**REQUIRED WORK:** Output every entry below word for word, without its pictures.

[Data extracted from a collection]
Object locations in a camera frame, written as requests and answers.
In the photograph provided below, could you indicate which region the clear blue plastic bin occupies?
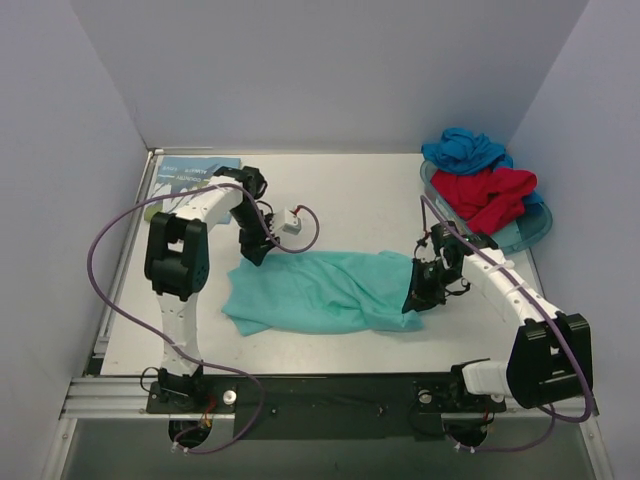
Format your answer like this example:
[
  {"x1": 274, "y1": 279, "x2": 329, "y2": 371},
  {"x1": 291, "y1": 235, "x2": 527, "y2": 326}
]
[{"x1": 420, "y1": 161, "x2": 553, "y2": 255}]

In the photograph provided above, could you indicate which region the aluminium mounting rail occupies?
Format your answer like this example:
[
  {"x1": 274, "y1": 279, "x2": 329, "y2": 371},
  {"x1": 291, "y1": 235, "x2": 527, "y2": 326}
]
[{"x1": 59, "y1": 374, "x2": 600, "y2": 420}]

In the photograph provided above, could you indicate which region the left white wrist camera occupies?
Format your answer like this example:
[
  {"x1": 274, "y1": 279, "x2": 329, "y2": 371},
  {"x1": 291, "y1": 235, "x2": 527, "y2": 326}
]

**WRITTEN SOLUTION:**
Object locations in a camera frame, written as requests and answers.
In the photograph provided below, could you indicate which region the clear blue plastic bin occupies?
Format your answer like this example:
[
  {"x1": 274, "y1": 279, "x2": 329, "y2": 371},
  {"x1": 291, "y1": 235, "x2": 527, "y2": 326}
]
[{"x1": 420, "y1": 161, "x2": 553, "y2": 255}]

In the photograph provided above, could you indicate which region the aluminium mounting rail occupies?
Format your answer like this example:
[
  {"x1": 274, "y1": 279, "x2": 329, "y2": 371},
  {"x1": 291, "y1": 235, "x2": 527, "y2": 326}
]
[{"x1": 59, "y1": 374, "x2": 600, "y2": 420}]

In the photograph provided above, could you indicate which region the left white wrist camera occupies?
Format your answer like this example:
[
  {"x1": 274, "y1": 279, "x2": 329, "y2": 371},
  {"x1": 291, "y1": 235, "x2": 527, "y2": 326}
]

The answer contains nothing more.